Но слуги бежали ещё быстрей, ещё дальше в густой лес: ведь сам кам приказал им так поступить.

Вернулись слуги в юрту старого шамана только через три дня. Глядь – а тот лежит мёртвый, с перегрызенным горлом. Так и не узнали слуги, кто напал на кама.

А Торко-Чачак осталась жить у Балыкчи в зелёном шалаше.

Целыми днями любовался юноша Шёлковой Кисточкой. Полюбил её рыбак, да так сильно, что даже рыбу удить не мог. Каждый день он брал в руки удочку и шёл к реке, но чуть сделает шаг – и оборачивается, смотрит на свою возлюбленную, и рыбачить уже не идёт. И немудрено это, ведь глаза её были как ягоды смородины, брови как радуга на небе, а в тугие косы были вплетены медные монетки.

Тогда вот что придумала Торко-Чачак: взяла кусок бересты, вырезала на ней ножом своё изображение, приколотила гвоздиком бересту к длинной палке и воткнула её в землю у берега. И снова Балыкчи начал удить рыбу, и стало её вдоволь. Он сидел, рыбачил и любовался портретом любимой Шёлковой Кисточки на бересте.

Однажды долго-долго смотрел Балыкчи на бересту, да и не заметил, что у него клюёт крупная рыбина. Рыбина сильно дёрнула леску, и удочка выскользнула из рук Балыкчи. Балыкчи взмахнул руками, пытаясь её поймать, и задел палку с берестой.



Береста плюхнулась в воду и поплыла вниз по реке.

Прибежала на зов Балыкчи Шёлковая Кисточка, увидела, что случилось, и начала плакать:

– Попадёт береста плохим людям в руки! Они придут за мной к шалашу! Они убьют тебя, Балыкчи! Беги прочь, беги отсюда! Надень свою козью шубу мехом наружу, садись на синего быка, отправляйся в долгий путь и ищи меня на берегах нашей реки.



А у самого устья реки раскинулось стойбище Кара-хана.

Его слуги заметили плывущую бересту и достали её из воды. Показали Кара-хану прекрасное лицо Торко-Чачак. Забрал он бересту у слуг, пришпорил коня и поскакал к истоку реки, к зелёному шалашу. За Кара-ханом поскакали все его воины. Шёлковая Кисточка сидела одна в зелёном шалаше. Увидела девушка войско Кара-хана, но не заплакала и не засмеялась, а, не проронив ни слова, покорно села на белоснежного коня.

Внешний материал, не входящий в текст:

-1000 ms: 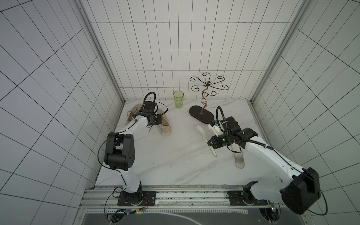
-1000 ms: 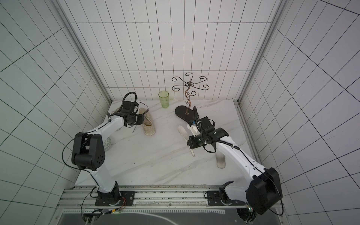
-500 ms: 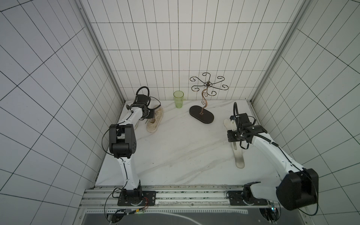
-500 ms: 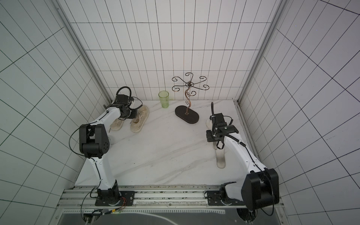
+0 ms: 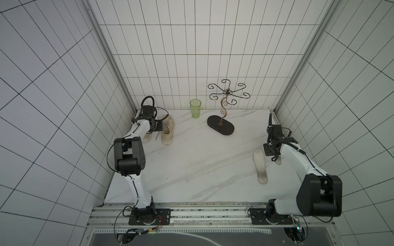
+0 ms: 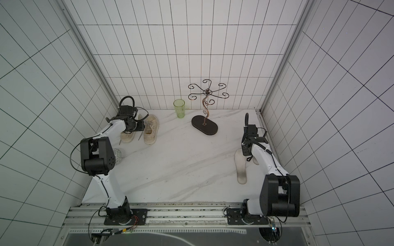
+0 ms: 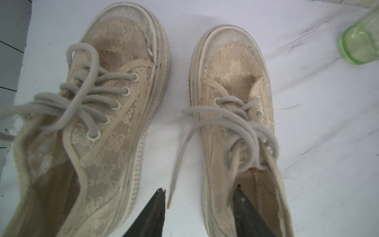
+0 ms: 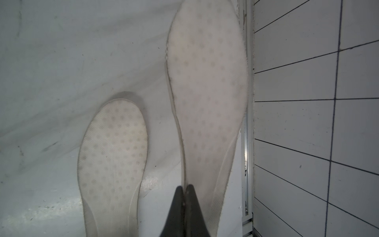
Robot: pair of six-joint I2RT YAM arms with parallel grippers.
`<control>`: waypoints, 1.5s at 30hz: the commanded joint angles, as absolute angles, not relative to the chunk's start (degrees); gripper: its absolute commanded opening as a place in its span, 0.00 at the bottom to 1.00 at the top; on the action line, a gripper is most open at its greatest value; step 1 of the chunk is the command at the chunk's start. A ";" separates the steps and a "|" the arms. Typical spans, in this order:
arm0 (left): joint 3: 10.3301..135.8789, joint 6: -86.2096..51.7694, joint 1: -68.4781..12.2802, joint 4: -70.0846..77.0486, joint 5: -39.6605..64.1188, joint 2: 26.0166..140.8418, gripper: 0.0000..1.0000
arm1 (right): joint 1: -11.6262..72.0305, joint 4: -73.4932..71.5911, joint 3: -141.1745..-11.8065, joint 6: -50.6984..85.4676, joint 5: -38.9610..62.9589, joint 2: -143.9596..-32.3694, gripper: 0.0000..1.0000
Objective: Remove the insole from the shoe
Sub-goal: Place the insole at the center of the board.
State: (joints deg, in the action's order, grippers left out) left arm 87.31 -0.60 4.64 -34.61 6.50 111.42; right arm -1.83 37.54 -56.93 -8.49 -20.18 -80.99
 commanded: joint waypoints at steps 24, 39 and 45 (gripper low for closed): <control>69.63 -12.10 3.34 -17.44 25.32 88.36 0.62 | -2.83 34.70 -42.45 -20.90 -14.86 -82.38 0.23; 65.32 -11.53 3.75 -13.50 24.63 83.46 0.97 | -2.98 35.76 -55.38 -19.76 -21.68 -68.44 0.85; 50.48 -14.08 5.23 -1.44 14.55 72.82 0.97 | -2.97 -2.79 -41.53 -10.98 -3.48 -52.79 1.00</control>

Прожила Торко-Чачак в стойбище Кара-хана три года. Ни одна живая душа за три года не услышала её голоса. Три года девушка не плакала, три года не смеялась. И так и не вышла замуж за Кара-хана.

Но однажды ранним утром на заре Торко-Чачак накинула на плечи чегедек, вышла из юрты и улыбнулась, а потом громко засмеялась. А всё потому, что по дороге к стойбищу брёл синий бык, а на быке сидел паренёк в козьей шубе мехом вверх.

– Не над ним ли ты смеёшься, Шёлковая Кисточка? – спросил Кара-хан.

– Да, над ним!

– Тоже мне смешной! Любимая моя Торко-Чачак, я тоже могу надеть шубу мехом вверх и сесть на синего быка. Я сам тебя развеселю! А ну, слезай с быка, горе-шутник!